Versículo para memorizar
“Por tanto, id, y doctrinad á todos los Gentiles, bautizándolos en el nombre del Padre, y del Hijo, y del Espíritu Santo:”— Mateo 28:19 (Reina-Valera 1909)
📖 La Biblia en un año (opcional)
Lectura de hoy: Miqueas 1-4
Leer toda la Biblia en un año: hazlo cuando tengas tiempo de sobra. (Cerca del día 355 de 365 — Miqueas advierte sobre el juicio, pero promete un gobernante que nacerá en Belén.)Lo esencial
Antes de que Isaías dijera "Envíame a mí", algo le pasó en el corazón. Acababa de ver al Señor, alto y sublime, mientras los ángeles clamaban "Santo, santo, santo" (). Isaías sintió cuán pecador era y exclamó que estaba perdido, deshecho; pero Dios no lo desechó. Dios lo limpió: tocó sus labios y quitó su culpa (vv. 6-7). Solo entonces escuchó Isaías a Dios preguntar: "¿A quién enviaré, y quién irá por nosotros?". Y respondió con las palabras más dispuestas de toda la Biblia: "Heme aquí, envíame a mí". Fíjate en el orden: primero Dios muestra su santidad, luego perdona, y entonces el corazón se vuelve dispuesto a ser enviado. La misión brota de un corazón que ha quedado maravillado ante la misericordia de Dios.
Hoy es un día de Lo que importa es el corazón, así que aquí está la verdadera pregunta: no "¿Tienes suficiente talento para ser enviado?", sino "¿Estás dispuesto?". Isaías no se ofreció porque se sintiera capaz; ¡momentos antes había sentido todo lo contrario! Se ofreció porque su corazón había sido tocado por un Dios santo que perdona, y los corazones dispuestos dicen que sí antes de sentirse listos. Dios no envía a las personas más impresionantes; envía a las dispuestas, y luego las capacita. La oración más poderosa que un niño (o un adulto) puede hacer es sencillamente: "Heme aquí, Señor.
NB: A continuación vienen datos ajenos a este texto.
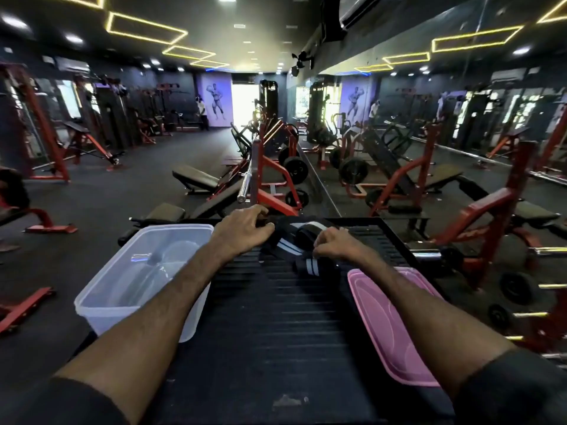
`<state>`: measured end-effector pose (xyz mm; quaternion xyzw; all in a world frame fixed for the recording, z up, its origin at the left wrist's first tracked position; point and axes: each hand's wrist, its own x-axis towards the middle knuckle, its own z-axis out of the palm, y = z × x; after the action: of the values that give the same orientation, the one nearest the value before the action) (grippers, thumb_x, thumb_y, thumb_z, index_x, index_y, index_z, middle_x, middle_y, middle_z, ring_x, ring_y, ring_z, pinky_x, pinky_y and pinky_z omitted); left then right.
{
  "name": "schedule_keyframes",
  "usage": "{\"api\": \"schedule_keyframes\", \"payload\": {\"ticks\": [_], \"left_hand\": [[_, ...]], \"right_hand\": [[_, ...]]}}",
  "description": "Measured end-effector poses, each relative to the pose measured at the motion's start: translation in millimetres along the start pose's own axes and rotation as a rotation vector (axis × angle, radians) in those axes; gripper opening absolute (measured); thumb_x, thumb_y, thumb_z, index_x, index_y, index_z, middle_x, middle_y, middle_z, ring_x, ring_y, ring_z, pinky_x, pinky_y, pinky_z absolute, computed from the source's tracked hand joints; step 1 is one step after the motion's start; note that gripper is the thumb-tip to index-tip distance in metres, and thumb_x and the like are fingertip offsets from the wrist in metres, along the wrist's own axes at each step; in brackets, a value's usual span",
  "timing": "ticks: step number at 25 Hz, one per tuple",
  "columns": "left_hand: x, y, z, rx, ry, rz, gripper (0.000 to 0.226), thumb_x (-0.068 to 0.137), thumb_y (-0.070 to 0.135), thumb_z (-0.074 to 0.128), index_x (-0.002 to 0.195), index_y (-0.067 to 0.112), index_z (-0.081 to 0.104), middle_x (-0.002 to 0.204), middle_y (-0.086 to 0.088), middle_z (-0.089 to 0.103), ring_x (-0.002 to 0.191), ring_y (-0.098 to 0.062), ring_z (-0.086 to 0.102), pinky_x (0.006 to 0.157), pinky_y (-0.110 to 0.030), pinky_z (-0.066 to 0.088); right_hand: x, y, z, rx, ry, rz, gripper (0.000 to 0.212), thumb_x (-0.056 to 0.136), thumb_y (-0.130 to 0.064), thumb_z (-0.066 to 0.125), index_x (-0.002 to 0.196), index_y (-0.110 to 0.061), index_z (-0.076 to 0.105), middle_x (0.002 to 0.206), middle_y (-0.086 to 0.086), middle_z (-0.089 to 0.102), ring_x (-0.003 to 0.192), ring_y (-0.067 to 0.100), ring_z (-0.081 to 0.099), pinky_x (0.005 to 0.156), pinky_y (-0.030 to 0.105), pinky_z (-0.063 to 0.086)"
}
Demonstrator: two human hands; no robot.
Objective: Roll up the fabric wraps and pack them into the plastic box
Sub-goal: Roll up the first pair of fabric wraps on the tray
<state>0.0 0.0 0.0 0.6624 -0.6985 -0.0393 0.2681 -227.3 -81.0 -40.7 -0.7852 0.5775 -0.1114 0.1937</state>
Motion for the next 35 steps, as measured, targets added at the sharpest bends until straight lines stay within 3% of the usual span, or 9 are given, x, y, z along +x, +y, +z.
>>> {"api": "schedule_keyframes", "payload": {"ticks": [3, 5, 11, 14, 17, 25, 28, 31, 35], "left_hand": [[3.1, -10.6, 21.1, -0.035, -0.069, -0.052, 0.056, 0.082, 0.058, 0.052, 0.128, 0.025, 0.06, 0.122, -0.003, 0.069, 0.115, -0.026, 0.062, 0.097, -0.041, 0.05], [-0.2, -14.4, 34.5, -0.06, -0.114, -0.106, 0.048, 0.089, 0.049, 0.059, 0.13, 0.024, 0.059, 0.125, -0.002, 0.068, 0.118, -0.025, 0.061, 0.1, -0.04, 0.048], [-7.9, -15.4, 62.5, -0.149, -0.168, -0.126, 0.046, 0.092, 0.041, 0.062, 0.133, 0.02, 0.058, 0.128, -0.002, 0.067, 0.121, -0.022, 0.061, 0.102, -0.037, 0.046], [-10.3, -12.9, 61.5, -0.257, -0.155, -0.148, 0.052, 0.088, 0.044, 0.062, 0.133, 0.018, 0.06, 0.126, -0.001, 0.068, 0.118, -0.021, 0.063, 0.103, -0.038, 0.048], [-9.5, -3.1, 54.3, -0.379, -0.121, -0.149, 0.046, 0.091, 0.038, 0.063, 0.131, 0.016, 0.061, 0.113, 0.003, 0.068, 0.111, -0.021, 0.065, 0.1, -0.038, 0.051], [-1.1, 64.1, 20.8, -0.782, -0.107, -0.06, 0.037, 0.099, 0.036, 0.057, 0.13, 0.016, 0.062, 0.126, 0.002, 0.064, 0.118, -0.014, 0.058, 0.09, -0.029, 0.046], [1.4, 82.3, 20.5, -1.028, -0.116, -0.141, 0.026, 0.094, 0.042, 0.061, 0.114, 0.027, 0.066, 0.116, 0.005, 0.065, 0.112, -0.016, 0.057, 0.09, -0.034, 0.044], [4.8, 83.3, 26.0, -1.299, -0.101, -0.334, 0.036, 0.088, 0.05, 0.058, 0.116, 0.027, 0.065, 0.119, 0.001, 0.067, 0.11, -0.018, 0.059, 0.082, -0.033, 0.044], [-9.7, 55.7, 48.2, -1.494, 0.119, -0.58, 0.024, 0.094, 0.039, 0.058, 0.101, 0.017, 0.064, 0.089, -0.004, 0.068, 0.077, -0.017, 0.063, 0.067, -0.029, 0.049]], "right_hand": [[1.4, 21.8, 18.1, -0.047, -0.066, 0.147, 0.033, 0.07, -0.039, 0.069, 0.096, -0.022, 0.062, 0.094, 0.001, 0.063, 0.101, 0.026, 0.064, 0.1, 0.046, 0.048], [-4.9, 26.0, 31.3, 0.04, -0.064, 0.208, 0.045, 0.067, -0.042, 0.07, 0.105, -0.023, 0.055, 0.103, 0.003, 0.06, 0.102, 0.026, 0.061, 0.102, 0.047, 0.047], [-9.2, 25.1, 51.8, 0.342, 0.137, 0.104, 0.052, 0.062, -0.025, 0.062, 0.114, -0.021, 0.066, 0.093, 0.004, 0.068, 0.09, 0.026, 0.067, 0.088, 0.037, 0.055], [-9.1, 12.9, 23.8, 0.58, 0.285, 0.027, 0.027, 0.077, 0.0, 0.068, 0.1, -0.013, 0.075, 0.068, -0.004, 0.065, 0.061, 0.002, 0.062, 0.062, 0.019, 0.048], [-14.9, -4.7, -25.1, 0.932, 0.385, 0.013, 0.025, 0.089, 0.009, 0.059, 0.106, -0.006, 0.069, 0.048, -0.014, 0.059, 0.037, -0.007, 0.051, 0.04, 0.009, 0.036], [-34.3, -26.7, -93.3, 1.302, 0.426, -0.029, 0.014, 0.091, -0.002, 0.063, 0.095, -0.012, 0.071, 0.047, -0.01, 0.058, 0.034, 0.0, 0.042, 0.037, 0.015, 0.031], [-47.5, -33.5, -82.5, 1.36, 0.36, 0.0, 0.018, 0.088, -0.005, 0.067, 0.103, -0.012, 0.072, 0.058, -0.007, 0.065, 0.043, 0.002, 0.053, 0.041, 0.016, 0.039], [-59.0, -34.0, -69.1, 1.254, 0.183, -0.044, 0.019, 0.088, -0.011, 0.069, 0.106, -0.016, 0.072, 0.069, -0.005, 0.064, 0.055, 0.005, 0.054, 0.051, 0.02, 0.041], [-67.4, -16.9, -56.8, 0.965, -0.068, -0.145, 0.022, 0.088, -0.009, 0.07, 0.109, -0.014, 0.071, 0.083, 0.001, 0.073, 0.059, 0.006, 0.058, 0.054, 0.022, 0.038]]}}
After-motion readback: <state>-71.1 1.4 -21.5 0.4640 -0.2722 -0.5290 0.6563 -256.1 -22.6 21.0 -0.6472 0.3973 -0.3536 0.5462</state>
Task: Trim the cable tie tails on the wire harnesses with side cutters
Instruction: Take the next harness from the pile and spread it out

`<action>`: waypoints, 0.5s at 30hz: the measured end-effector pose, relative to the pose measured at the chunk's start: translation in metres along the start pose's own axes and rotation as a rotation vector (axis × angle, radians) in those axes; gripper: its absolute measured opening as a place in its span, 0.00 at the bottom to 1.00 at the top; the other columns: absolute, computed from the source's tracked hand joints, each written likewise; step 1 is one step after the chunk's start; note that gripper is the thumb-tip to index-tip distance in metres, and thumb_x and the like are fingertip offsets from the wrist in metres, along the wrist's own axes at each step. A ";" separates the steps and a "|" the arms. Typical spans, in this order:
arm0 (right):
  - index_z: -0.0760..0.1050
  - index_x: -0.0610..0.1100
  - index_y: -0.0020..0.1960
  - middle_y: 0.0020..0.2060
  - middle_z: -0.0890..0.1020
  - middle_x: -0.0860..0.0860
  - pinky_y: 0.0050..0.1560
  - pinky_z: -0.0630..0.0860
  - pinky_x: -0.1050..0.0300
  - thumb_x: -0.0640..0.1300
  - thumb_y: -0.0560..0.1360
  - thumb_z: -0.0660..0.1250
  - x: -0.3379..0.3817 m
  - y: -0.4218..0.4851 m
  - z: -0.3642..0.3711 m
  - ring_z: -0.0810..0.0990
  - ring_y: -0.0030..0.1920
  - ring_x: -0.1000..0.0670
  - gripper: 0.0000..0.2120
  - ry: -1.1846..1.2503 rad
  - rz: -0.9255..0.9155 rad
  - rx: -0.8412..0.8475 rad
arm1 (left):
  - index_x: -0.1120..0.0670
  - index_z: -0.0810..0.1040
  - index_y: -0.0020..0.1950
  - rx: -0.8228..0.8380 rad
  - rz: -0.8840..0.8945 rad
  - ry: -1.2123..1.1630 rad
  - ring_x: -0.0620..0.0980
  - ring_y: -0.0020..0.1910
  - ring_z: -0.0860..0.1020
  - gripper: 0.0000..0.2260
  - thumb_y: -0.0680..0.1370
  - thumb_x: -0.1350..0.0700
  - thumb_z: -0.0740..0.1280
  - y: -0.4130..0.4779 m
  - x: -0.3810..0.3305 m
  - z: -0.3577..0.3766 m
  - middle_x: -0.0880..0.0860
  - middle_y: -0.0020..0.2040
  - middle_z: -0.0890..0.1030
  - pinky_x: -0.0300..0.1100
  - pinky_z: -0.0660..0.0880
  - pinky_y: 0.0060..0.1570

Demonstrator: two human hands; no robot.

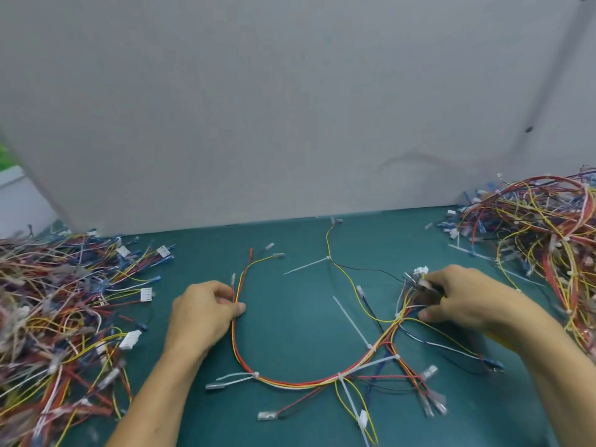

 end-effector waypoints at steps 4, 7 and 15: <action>0.74 0.49 0.40 0.37 0.79 0.53 0.37 0.70 0.58 0.53 0.68 0.74 0.000 0.001 0.000 0.76 0.39 0.54 0.11 -0.035 -0.016 0.016 | 0.45 0.80 0.33 -0.031 -0.024 -0.009 0.50 0.46 0.80 0.07 0.71 0.47 0.73 0.003 0.003 -0.006 0.41 0.36 0.82 0.42 0.72 0.43; 0.75 0.49 0.39 0.36 0.80 0.53 0.37 0.70 0.61 0.53 0.69 0.74 -0.001 -0.001 -0.003 0.76 0.38 0.55 0.11 -0.039 -0.032 0.029 | 0.45 0.79 0.30 -0.080 -0.021 0.039 0.53 0.47 0.79 0.11 0.72 0.44 0.70 0.006 0.006 -0.014 0.42 0.37 0.82 0.44 0.74 0.45; 0.75 0.49 0.39 0.35 0.80 0.51 0.38 0.71 0.59 0.51 0.71 0.73 0.008 -0.009 -0.023 0.77 0.37 0.55 0.09 -0.029 -0.082 -0.042 | 0.47 0.79 0.60 -0.250 0.013 0.292 0.57 0.60 0.75 0.17 0.73 0.44 0.69 0.000 -0.001 -0.030 0.49 0.57 0.81 0.53 0.68 0.59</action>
Point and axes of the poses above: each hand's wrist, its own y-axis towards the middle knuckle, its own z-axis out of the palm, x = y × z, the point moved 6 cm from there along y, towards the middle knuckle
Envíame a mí". Significa: mi respuesta es sí, aun antes de conocer la tarea.
Alrededor de la mesa
Cuando Dios pregunta: "¿Quién irá a hablarles de mí?", nosotros podemos decir: "¡Heme aquí! ¡Envíame a mí!".
Hagámoslo: Levantemos bien alto la mano, como quien se ofrece de voluntario, y gritemos juntos: "¡Heme aquí, envíame a mí!".
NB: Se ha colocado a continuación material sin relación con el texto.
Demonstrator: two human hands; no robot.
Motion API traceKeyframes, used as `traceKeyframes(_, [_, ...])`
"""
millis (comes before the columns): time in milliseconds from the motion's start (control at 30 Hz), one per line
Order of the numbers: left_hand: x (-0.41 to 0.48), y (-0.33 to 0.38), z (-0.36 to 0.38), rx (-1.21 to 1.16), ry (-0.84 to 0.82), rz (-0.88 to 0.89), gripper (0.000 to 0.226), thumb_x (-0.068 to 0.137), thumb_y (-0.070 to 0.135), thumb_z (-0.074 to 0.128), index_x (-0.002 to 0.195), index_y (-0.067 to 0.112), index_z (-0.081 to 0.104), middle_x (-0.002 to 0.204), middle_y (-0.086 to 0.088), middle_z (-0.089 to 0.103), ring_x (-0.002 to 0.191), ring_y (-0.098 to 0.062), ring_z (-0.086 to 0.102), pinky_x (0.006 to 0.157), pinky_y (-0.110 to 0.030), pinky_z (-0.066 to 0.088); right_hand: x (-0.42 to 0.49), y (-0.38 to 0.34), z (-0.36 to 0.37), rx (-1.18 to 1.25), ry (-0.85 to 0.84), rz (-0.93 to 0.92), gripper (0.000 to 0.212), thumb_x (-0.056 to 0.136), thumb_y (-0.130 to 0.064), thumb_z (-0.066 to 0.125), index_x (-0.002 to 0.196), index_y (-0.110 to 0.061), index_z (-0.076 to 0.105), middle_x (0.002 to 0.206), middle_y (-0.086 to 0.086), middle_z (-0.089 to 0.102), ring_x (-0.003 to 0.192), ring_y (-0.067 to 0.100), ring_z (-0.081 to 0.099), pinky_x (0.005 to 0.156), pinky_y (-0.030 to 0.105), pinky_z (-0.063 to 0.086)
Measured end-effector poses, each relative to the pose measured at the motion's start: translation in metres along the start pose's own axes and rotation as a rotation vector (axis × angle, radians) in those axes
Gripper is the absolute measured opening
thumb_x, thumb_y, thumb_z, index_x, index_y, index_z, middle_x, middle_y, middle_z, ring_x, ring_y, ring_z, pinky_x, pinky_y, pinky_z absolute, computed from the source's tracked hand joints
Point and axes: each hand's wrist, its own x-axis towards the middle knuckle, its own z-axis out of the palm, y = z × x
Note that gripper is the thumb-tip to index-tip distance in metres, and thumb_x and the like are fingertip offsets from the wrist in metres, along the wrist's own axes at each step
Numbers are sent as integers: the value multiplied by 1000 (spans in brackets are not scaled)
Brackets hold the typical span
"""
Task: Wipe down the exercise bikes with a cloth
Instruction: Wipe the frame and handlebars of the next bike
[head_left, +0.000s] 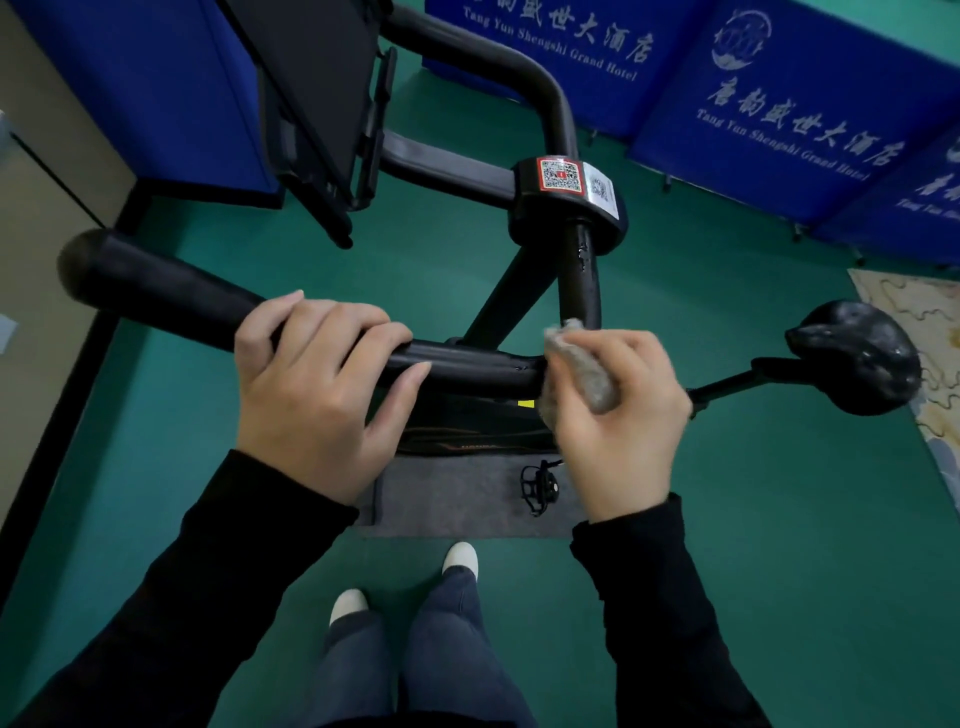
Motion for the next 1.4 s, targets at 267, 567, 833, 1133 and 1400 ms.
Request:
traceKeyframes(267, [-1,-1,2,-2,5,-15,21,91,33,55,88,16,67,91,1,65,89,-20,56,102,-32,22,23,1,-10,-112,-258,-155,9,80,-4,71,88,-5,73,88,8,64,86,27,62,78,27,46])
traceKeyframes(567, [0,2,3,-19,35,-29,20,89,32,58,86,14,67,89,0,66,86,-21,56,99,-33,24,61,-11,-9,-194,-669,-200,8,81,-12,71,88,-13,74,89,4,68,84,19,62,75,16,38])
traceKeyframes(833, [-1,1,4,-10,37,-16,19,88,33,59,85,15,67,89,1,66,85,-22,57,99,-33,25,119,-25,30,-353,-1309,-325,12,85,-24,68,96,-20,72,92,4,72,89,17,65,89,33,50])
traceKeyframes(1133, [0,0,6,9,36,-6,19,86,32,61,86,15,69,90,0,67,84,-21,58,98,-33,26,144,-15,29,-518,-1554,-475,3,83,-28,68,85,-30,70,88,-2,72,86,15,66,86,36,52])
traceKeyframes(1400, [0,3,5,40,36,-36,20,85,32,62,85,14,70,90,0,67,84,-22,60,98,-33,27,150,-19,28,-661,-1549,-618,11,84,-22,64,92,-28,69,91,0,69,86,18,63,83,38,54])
Isaías dijo que sí antes de saber cuál era el trabajo. Eso es lo que hace un corazón dispuesto.
Conversemos: ¿Qué hace difícil decirle "sí" a Dios antes de conocer todos los detalles?
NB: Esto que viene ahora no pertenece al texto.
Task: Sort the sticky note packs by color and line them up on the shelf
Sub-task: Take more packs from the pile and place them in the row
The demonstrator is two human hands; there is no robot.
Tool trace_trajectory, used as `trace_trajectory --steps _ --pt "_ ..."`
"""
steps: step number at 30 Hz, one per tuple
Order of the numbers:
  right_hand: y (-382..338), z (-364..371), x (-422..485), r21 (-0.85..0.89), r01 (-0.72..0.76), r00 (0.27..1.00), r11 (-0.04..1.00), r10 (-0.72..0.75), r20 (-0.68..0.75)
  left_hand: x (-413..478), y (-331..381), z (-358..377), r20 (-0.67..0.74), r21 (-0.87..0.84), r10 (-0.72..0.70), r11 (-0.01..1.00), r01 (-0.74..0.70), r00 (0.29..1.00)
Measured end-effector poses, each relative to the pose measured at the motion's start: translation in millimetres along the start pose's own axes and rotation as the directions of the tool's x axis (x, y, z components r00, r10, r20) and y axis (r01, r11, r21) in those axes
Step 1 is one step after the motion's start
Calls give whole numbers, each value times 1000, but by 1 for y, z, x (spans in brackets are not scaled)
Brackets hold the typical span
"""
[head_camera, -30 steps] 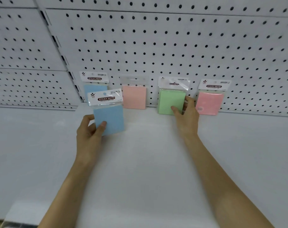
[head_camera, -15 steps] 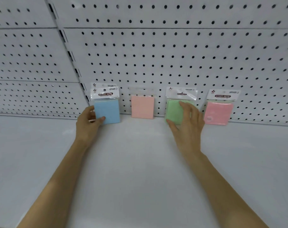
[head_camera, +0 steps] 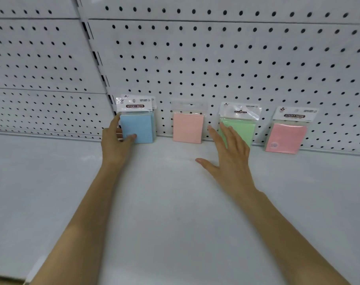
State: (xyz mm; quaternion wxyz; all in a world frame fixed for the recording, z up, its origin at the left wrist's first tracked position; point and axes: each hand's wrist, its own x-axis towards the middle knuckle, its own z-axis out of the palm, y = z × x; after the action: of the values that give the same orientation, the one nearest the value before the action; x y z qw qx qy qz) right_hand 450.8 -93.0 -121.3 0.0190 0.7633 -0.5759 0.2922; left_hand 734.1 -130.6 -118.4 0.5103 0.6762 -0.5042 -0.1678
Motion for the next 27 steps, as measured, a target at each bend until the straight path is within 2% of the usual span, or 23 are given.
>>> trace_trajectory --steps 11,14,16,20,24,27 --pt "0 3 1 -34 18 999 999 -16 52 -3 -4 4 -59 111 -13 994 20 998" --pt "3 1 1 -67 18 997 998 -13 75 -13 3 2 -71 209 82 976 -66 994" --pt "6 -5 -2 -124 45 997 991 -37 71 -27 14 -1 -18 321 220 925 -202 975" --pt "21 -36 -9 -137 103 994 985 -98 45 -55 51 -5 200 423 471 749 -509 859" --pt "55 -90 -27 -182 158 986 971 -146 78 -83 114 10 414 365 552 627 -688 723" --pt "103 -138 -51 -283 149 984 948 -114 135 -112 161 41 535 302 599 524 -797 596"
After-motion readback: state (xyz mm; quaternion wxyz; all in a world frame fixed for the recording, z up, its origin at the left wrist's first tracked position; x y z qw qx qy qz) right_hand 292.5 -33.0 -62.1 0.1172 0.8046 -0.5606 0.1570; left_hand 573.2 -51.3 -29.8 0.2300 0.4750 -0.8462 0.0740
La disposición de Isaías vino justo después de ver la santidad de Dios y recibir su misericordia. La adoración y el perdón son el combustible de la misión, no la culpa ni la presión.
Profundicemos: ¿Cómo el recibir la gracia de Dios te vuelve más dispuesto a ser enviado que el simple hecho de que te digan que "deberías" ir?
💬 Para conversar
¿A qué le dijiste "sí" alguna vez sin saber exactamente lo que implicaría, y te alegraste de haberlo hecho?
🛡️ Defendamos la fe
Dios invita; no obliga. "¿A quién enviaré, y quién irá?" es una pregunta real que espera una respuesta real. Así funciona la gracia: Dios llama de verdad, y nosotros de verdad podemos responder "sí". Una fe a la que puedes decir que sí libremente es también una fe a la que puedes invitar a otros con calidez (), sin empujar ni presionar a nadie.
Para papá · Para profundizar
Hay una verdad profunda escondida en este pasaje que vale la pena meditar: la disposición es fruto de la adoración. Isaías no se motivó a sí mismo para ofrecerse; fue transformado al ver al Señor y ser limpiado. Muchos de nosotros intentamos fabricar celo misionero a base de culpa, y eso nunca dura. Tanto la corriente wesleyana como la pentecostal insisten en que la gracia previniente de Dios, esa que nos atrae, obra sobre la voluntad y de verdad hace posible nuestro "sí" libre, sin forzarlo. Por eso tu tarea como papá no es presionar a tus hijos a un "envíame a mí" que no sienten de corazón. Es seguir poniendo delante de ellos la santidad y la misericordia de Dios hasta que su propio corazón rebose y diga que sí. Los discípulos empujados se agotan; los discípulos atraídos llegan lejos.
Inspirado en: Tony Evans, Kingdom Disciples; Robert Menzies, Pentecost.
Oremos juntos
"Padre, tú eres santo y, aun así, nos perdonas y nos llamas. Haz dispuesto nuestro corazón. Cuando preguntes quién irá, ayuda a nuestra familia a decir: 'Heme aquí, envíame a mí'. En el nombre de Jesús, amén."
Dios no busca el corazón más impresionante, sino el que está dispuesto. Heme aquí, Señor.